* _Extracted entries_:
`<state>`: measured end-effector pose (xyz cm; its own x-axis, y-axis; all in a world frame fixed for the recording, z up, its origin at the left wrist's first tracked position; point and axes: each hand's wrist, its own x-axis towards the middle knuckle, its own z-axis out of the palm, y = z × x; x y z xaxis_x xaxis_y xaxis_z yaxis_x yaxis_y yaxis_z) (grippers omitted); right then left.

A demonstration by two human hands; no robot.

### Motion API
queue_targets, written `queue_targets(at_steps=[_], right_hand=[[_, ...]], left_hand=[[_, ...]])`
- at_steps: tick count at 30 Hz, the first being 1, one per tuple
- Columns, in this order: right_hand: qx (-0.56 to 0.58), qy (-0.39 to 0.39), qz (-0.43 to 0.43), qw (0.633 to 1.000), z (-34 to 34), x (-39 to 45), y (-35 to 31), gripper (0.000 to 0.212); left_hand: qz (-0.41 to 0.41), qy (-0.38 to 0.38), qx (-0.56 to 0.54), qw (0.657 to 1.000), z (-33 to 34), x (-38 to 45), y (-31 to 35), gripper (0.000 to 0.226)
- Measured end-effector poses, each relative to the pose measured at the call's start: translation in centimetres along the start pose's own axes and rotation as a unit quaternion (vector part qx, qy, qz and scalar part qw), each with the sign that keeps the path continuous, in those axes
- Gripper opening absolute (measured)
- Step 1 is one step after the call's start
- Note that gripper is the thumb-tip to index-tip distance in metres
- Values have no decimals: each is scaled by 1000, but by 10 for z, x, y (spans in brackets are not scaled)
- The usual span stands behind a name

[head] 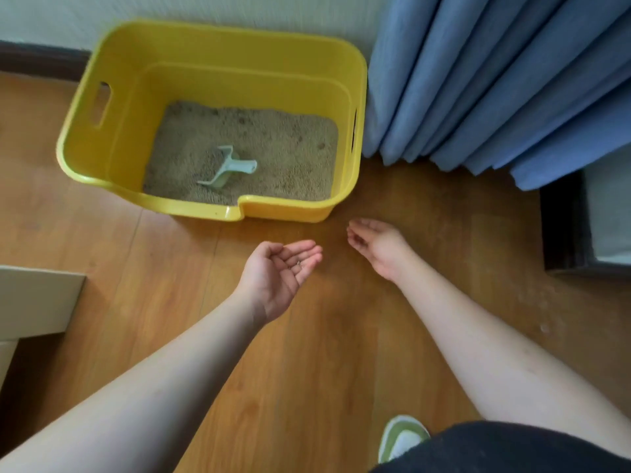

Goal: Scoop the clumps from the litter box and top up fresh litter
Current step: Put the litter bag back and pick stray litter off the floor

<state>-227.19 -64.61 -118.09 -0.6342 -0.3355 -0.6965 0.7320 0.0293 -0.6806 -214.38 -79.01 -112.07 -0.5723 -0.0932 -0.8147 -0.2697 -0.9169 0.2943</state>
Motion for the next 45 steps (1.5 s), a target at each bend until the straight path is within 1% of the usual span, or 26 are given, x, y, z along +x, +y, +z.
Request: queue_targets(at_steps=[2,4,6,9,11,15,18,25,27,29,32,36,38,41,45], right_hand=[[106,-13,28,994,-10,-28,-4,5],[158,-21,36,987,-14,-58,-12,6],[167,-25,37,985,-12,-91,-24,6],[185,-25,40,982,-6,-143,-52,7],[193,-22,42,980,0,-181,-73,10],[210,-30,44,976,17,-270,-112,15],[217,-40,40,974,35,-340,-150,12],[260,-53,16,964,83,-482,-237,12],[272,-51,6,961,103,-519,-259,16],[280,-30,-2,960,124,-554,-276,23],[304,2,-5,953,158,-604,-299,29],[357,32,-5,934,205,-672,-320,30],[369,33,-8,929,229,-708,-325,30],[352,22,-33,935,261,-759,-328,32],[359,-1,-49,932,282,-806,-325,31]], left_hand=[[-14,3,-11,1000,1,-13,-9,48],[-16,3,-20,1000,9,-31,-13,48],[-3,18,-37,999,20,-50,-11,48],[17,18,-85,996,44,-89,0,52],[21,17,-81,996,60,-124,10,55],[16,20,-62,998,87,-211,25,54],[12,17,-59,998,116,-281,32,53],[4,-26,-93,995,199,-431,67,53],[14,-38,-111,993,216,-474,84,54],[26,-48,-123,991,227,-517,101,54],[43,-68,-125,989,232,-582,125,55],[57,-87,-113,988,225,-668,150,56],[66,-97,-114,987,218,-709,162,56],[83,-109,-111,984,206,-762,176,57],[82,-107,-114,984,191,-803,178,56]])
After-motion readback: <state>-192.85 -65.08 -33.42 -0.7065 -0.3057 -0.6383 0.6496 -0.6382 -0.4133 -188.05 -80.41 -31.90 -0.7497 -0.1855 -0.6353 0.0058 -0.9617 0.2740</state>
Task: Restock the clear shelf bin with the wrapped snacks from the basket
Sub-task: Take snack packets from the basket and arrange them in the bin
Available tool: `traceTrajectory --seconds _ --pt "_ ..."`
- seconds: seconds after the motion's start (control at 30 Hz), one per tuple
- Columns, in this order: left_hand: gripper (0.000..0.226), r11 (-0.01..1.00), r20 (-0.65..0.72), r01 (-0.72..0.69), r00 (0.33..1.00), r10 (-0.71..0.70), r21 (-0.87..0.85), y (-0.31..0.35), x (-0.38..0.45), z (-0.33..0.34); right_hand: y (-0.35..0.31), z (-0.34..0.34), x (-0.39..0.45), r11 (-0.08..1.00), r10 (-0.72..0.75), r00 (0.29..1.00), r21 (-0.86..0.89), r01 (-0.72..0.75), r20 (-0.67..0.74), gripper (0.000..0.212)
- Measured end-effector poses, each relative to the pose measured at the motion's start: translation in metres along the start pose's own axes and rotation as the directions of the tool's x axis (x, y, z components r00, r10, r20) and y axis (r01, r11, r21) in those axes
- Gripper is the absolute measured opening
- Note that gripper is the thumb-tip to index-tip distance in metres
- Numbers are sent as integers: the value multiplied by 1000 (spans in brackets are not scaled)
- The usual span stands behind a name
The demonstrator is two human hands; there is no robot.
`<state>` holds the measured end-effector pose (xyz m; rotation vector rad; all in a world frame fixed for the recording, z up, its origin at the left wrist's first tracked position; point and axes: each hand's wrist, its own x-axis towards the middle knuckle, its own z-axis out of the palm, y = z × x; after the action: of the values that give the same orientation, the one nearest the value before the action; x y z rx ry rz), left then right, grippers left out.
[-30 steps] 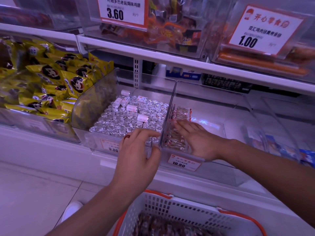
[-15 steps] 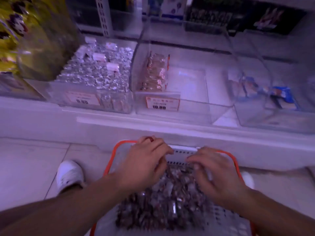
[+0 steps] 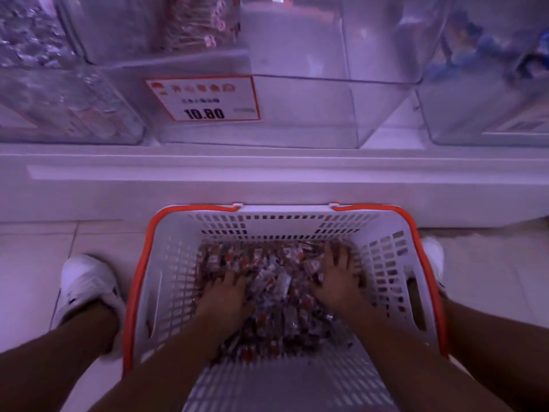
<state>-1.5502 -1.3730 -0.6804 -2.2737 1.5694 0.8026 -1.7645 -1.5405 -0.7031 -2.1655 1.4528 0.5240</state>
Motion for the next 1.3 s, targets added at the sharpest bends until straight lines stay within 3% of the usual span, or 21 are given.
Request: traceTrajectory --seconds 0.1,0.17,0.3,0.43,0.53,0.6,0.7,0.77,0.83,0.9,0.97,1.03,1.07,1.17,1.3 --pt "60 999 -89 -46 995 45 -9 8 11 0 -15 6 8 998 40 999 -49 -40 -2 114" --pt "58 996 -112 -93 989 92 -2 17 20 0 -29 18 -3 996 -11 999 -83 8 -38 107" --pt "68 998 -53 -69 996 68 -13 37 38 2 -55 53 -34 980 -200 978 1 200 62 92" --pt "57 978 -43 -132 989 140 161 42 35 14 -55 57 -37 977 -211 975 8 211 71 88" --pt "55 963 -44 -197 977 208 185 39 24 21 -52 54 -33 977 -210 973 -6 212 99 91" --pt "57 967 -13 -224 974 228 124 38 18 27 -52 50 -29 973 -222 969 -33 226 106 83" --pt "67 989 38 -120 992 124 -92 40 16 27 -47 36 -22 961 -268 957 -45 274 112 66" --pt "70 957 68 -75 993 98 -279 45 19 24 -41 26 -21 965 -242 966 126 230 89 55" --pt "73 842 149 -103 966 211 -529 53 24 16 -35 17 -17 911 -140 984 403 83 112 40" --pt "55 651 218 -27 931 294 -759 65 27 8 -28 8 -14 806 -67 976 587 -69 208 33" --pt "27 406 285 191 941 184 -894 77 31 3 -22 -1 -13 685 -13 960 701 -196 281 30" --pt "18 174 368 351 926 78 -920 85 39 4 -16 -9 -17 549 15 943 786 -285 332 28" --pt "15 115 365 357 930 55 -927 85 41 5 -15 -12 -18 480 13 932 816 -323 362 29" --pt "13 63 335 334 942 -4 -940 79 41 0 -18 -23 -18 339 -41 902 856 -392 429 30" --pt "8 -35 316 317 949 12 -948 57 26 -35 -35 -55 -19 323 -131 885 864 -387 446 33"
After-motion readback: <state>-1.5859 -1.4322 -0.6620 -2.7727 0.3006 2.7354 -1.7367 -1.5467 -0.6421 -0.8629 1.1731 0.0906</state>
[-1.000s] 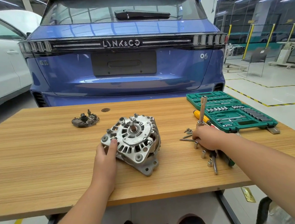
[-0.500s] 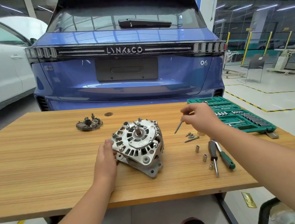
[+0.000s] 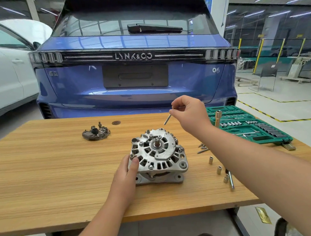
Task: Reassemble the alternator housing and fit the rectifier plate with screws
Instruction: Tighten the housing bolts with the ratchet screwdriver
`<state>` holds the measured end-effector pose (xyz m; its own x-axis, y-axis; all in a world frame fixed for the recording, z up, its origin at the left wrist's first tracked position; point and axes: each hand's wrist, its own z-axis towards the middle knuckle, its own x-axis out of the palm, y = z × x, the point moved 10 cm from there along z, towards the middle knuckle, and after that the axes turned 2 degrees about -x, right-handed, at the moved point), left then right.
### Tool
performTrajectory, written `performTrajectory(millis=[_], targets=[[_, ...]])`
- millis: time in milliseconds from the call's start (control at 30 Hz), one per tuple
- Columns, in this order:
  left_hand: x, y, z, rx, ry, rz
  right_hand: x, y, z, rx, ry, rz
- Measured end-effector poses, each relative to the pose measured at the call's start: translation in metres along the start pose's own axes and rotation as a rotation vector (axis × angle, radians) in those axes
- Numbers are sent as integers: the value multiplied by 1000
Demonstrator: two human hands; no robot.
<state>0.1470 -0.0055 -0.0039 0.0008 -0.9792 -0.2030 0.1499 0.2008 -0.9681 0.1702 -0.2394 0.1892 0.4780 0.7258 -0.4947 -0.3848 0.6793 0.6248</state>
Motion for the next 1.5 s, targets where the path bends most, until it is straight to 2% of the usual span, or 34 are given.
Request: performTrajectory(millis=[300, 533, 600, 733, 833, 1000, 1100, 1233, 1367, 1500], targets=[[1, -1, 1, 16, 40, -99, 22, 5, 2, -43, 102, -97], [2, 0, 0, 7, 48, -128, 36, 42, -7, -339, 245, -341], [2, -1, 0, 6, 43, -129, 36, 43, -6, -367, 256, -382], [2, -7, -2, 11, 43, -126, 38, 30, 0, -275, 274, -368], [1, -8, -3, 1, 40, -119, 37, 15, 7, -144, 258, -265], [1, -11, -5, 4, 49, -142, 46, -19, 14, 191, 353, 191], [3, -10, -4, -5, 66, -176, 55, -36, 14, 311, 393, 379], [4, -9, -3, 2, 90, -200, 79, -65, 9, 400, 417, 271], [6, -6, 0, 0, 110, -220, 99, -95, -12, 670, 516, 432], [8, -2, 3, -20, 127, -241, 119, -99, -34, 699, 616, 437]])
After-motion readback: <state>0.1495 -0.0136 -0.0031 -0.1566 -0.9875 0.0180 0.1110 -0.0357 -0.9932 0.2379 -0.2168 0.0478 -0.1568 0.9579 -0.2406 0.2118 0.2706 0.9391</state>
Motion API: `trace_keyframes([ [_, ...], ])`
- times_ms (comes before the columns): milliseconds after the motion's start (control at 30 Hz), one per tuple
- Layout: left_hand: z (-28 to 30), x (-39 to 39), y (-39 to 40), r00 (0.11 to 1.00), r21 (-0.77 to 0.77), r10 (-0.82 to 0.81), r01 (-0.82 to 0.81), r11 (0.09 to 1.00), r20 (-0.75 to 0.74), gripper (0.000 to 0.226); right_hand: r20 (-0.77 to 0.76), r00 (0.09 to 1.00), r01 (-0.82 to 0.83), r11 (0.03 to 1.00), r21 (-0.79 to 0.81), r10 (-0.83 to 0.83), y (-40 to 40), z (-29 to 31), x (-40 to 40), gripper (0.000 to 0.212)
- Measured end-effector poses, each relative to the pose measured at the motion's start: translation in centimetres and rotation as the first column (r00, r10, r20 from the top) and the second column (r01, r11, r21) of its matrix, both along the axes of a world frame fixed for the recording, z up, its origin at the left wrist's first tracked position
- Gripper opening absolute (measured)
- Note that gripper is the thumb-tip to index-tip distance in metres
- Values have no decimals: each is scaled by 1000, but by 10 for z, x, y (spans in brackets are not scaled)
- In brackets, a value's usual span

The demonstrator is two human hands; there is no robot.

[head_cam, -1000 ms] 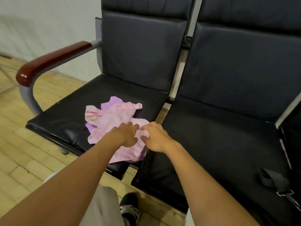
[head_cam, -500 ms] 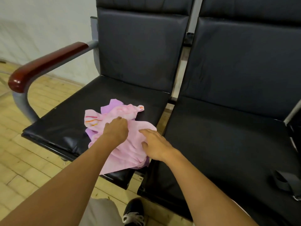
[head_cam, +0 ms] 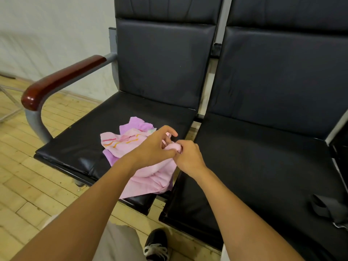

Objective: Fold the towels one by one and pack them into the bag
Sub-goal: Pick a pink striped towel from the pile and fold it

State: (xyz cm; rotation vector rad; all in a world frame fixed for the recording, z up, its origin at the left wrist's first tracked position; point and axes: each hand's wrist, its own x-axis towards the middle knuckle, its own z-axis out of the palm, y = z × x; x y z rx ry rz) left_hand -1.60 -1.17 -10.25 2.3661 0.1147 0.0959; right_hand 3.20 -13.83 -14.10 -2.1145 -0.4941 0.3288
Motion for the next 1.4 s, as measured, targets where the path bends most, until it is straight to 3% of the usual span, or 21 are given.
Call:
trace_keyframes([
  [100, 7, -4, 0, 992, 40, 10, -5, 999, -126, 43, 31, 999, 25, 1000, -11, -24, -7, 3, -2, 25],
  [233, 6, -8, -1, 959, 202, 2, 58, 978, -282, 20, 27, 995, 94, 990, 106, -97, -19, 15, 0, 27],
  [300, 8, -9, -7, 951, 238, 54, 22, 971, -305, 44, -6, 992, 126, 978, 165, -127, -25, 20, 1, 37],
  [367, 12, -7, -11, 959, 254, 91, -20, 967, -270, 53, -28, 987, 160, 964, 215, -157, -31, 26, 2, 40],
  [500, 20, -3, -22, 976, 200, 95, -55, 978, -196, 24, 12, 957, 274, 912, 306, -291, -55, 37, 11, 41],
  [667, 31, 7, -48, 991, 126, 47, -30, 992, -129, 27, 134, 899, 340, 859, 383, -416, -100, 49, 24, 47],
  [767, 30, 19, -60, 996, 115, 55, -47, 992, -63, 10, 201, 828, 396, 799, 452, -524, -130, 57, 26, 49],
  [933, 29, 41, -91, 995, 99, 78, -84, 991, 70, 6, 274, 691, 493, 713, 499, -669, -193, 60, 30, 43],
  [1200, 21, 68, -136, 994, 108, -93, 98, 989, -51, 17, 345, 585, 670, 677, 304, -734, -280, 49, 43, 41],
  [1267, 18, 74, -144, 989, 47, -101, 107, 993, -108, 25, 347, 631, 721, 689, 67, -694, -297, 40, 52, 29],
  [1333, 17, 79, -149, 984, -29, -107, 104, 994, -139, 29, 242, 737, 669, 732, -130, -631, -307, 30, 56, 17],
  [1400, 17, 79, -153, 980, -86, -138, 127, 988, -143, 23, 165, 849, 527, 826, -199, -502, -309, 20, 58, 41],
])
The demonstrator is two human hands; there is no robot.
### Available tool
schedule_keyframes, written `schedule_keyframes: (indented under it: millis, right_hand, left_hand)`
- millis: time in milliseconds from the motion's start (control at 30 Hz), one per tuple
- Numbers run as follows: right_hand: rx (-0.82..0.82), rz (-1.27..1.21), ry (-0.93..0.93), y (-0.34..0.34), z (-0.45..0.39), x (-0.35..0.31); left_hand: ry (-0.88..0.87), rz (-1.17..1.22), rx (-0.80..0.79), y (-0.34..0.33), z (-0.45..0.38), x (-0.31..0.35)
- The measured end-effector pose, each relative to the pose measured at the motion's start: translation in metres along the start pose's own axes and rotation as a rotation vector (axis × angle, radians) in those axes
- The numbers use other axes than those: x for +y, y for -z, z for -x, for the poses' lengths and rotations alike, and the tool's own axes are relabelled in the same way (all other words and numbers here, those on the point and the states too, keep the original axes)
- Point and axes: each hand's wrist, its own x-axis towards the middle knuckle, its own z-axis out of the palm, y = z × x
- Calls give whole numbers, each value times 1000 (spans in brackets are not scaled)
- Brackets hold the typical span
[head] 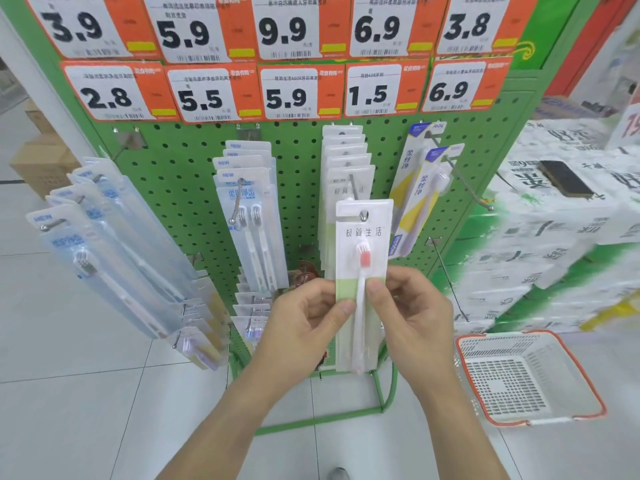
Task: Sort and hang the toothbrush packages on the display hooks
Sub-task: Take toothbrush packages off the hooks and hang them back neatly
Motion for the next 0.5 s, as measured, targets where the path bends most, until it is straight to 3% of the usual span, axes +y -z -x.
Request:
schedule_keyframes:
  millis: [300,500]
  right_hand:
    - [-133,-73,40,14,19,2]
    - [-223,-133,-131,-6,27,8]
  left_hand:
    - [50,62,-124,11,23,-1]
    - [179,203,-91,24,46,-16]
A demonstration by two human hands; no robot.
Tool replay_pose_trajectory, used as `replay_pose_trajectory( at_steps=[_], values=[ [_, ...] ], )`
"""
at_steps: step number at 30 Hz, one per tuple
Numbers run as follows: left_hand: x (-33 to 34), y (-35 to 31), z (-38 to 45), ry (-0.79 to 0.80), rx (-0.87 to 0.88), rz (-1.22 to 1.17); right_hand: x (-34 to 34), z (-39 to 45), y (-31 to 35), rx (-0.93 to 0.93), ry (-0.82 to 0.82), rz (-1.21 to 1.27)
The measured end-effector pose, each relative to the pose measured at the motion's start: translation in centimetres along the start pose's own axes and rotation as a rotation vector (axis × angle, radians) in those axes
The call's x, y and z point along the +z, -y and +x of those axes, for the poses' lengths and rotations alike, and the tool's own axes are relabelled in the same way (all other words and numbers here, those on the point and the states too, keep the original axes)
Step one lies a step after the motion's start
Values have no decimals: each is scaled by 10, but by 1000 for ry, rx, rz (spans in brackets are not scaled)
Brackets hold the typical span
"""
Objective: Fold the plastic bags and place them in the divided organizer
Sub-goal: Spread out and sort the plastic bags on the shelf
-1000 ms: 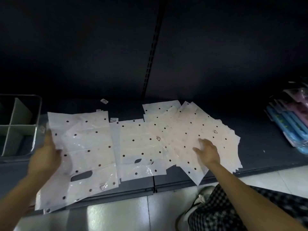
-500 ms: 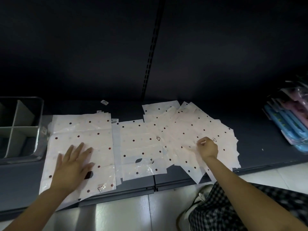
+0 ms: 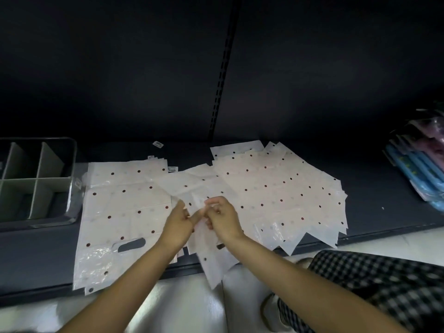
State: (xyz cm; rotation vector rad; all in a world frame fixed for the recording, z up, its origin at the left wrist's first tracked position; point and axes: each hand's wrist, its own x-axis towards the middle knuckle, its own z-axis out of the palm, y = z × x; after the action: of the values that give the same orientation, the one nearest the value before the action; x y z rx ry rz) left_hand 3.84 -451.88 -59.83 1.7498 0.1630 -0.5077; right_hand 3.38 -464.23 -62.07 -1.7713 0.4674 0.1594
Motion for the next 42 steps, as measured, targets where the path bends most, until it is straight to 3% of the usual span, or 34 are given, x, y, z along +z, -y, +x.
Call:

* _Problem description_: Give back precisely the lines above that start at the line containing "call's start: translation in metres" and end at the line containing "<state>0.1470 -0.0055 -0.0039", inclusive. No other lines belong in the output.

* _The completed task_:
- Measured end-effector poses, each relative to the pose measured at the call's start: translation in metres along the start pose's own axes and rotation as a rotation vector (axis × angle, radians) in those axes
- Numbers are sent as integers: the value multiplied by 1000
Demonstrator: two human hands; no robot.
<state>0.1470 -0.0055 -0.0039 0.0008 -0.9792 -0.2030 0.1499 0.2008 -0.9681 0.1702 -0.2394 0.1892 0.4780 0.7258 -0.4947 -0.3848 0.6793 0.6248</state>

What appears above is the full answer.